Zhang Lu, Datta Abhirup, Banerjee Sudipto
Department of Biostatistics, University of California Los Angeles, California, USA.
Department of Biostatistics, Johns Hopkins University, Maryland, USA.
Stat Anal Data Min. 2019 Jun;12(3):197-209. doi: 10.1002/sam.11413. Epub 2019 Apr 23.
With continued advances in Geographic Information Systems and related computational technologies, statisticians are often required to analyze very large spatial datasets. This has generated substantial interest over the last decade, already too vast to be summarized here, in scalable methodologies for analyzing large spatial datasets. Scalable spatial process models have been found especially attractive due to their richness and flexibility and, particularly so in the Bayesian paradigm, due to their presence in hierarchical model settings. However, the vast majority of research articles present in this domain have been geared toward innovative theory or more complex model development. Very limited attention has been accorded to approaches for easily implementable scalable hierarchical models for the practicing scientist or spatial analyst. This article devises massively scalable Bayesian approaches that can rapidly deliver inference on spatial process that are practically indistinguishable from inference obtained using more expensive alternatives. A key emphasis is on implementation within very standard (modest) computing environments (e.g., a standard desktop or laptop) using easily available statistical software packages. Key insights are offered regarding assumptions and approximations concerning practical efficiency.

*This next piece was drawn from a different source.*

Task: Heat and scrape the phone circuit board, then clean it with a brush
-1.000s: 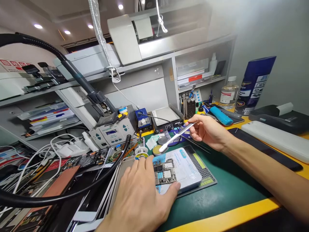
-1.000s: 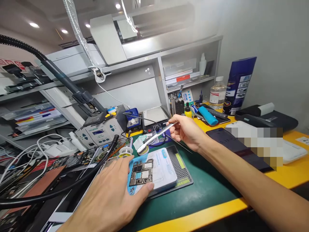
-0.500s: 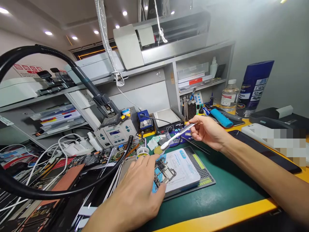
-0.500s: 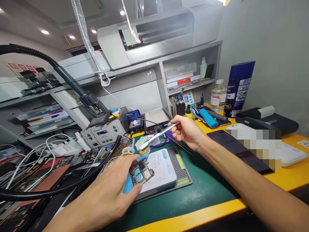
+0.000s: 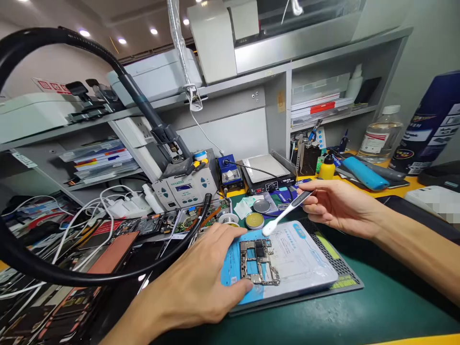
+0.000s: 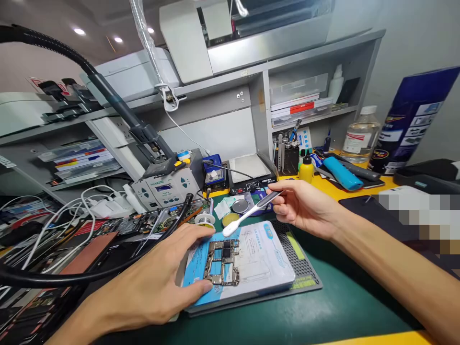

随着地理信息系统及相关计算技术的不断进步,统计学家常常需要分析非常大的空间数据集。在过去十年里,这引发了人们对分析大型空间数据集的可扩展方法的极大兴趣,其内容之丰富已无法在此一一概述。可扩展空间过程模型因其丰富性和灵活性而特别具有吸引力,尤其是在贝叶斯范式中,由于它们存在于分层模型设置中。然而,该领域目前的绝大多数研究文章都侧重于创新理论或更复杂的模型开发。对于为实践科学家或空间分析师提供易于实现的可扩展分层模型的方法,关注非常有限。本文设计了大规模可扩展的贝叶斯方法,这些方法能够快速得出关于空间过程的推断,且与使用更昂贵方法得出的推断几乎没有差别。重点在于使用易于获得的统计软件包,在非常标准(普通)的计算环境(例如标准台式机或笔记本电脑)中进行实现。文中还提供了关于实际效率的假设和近似方法的关键见解。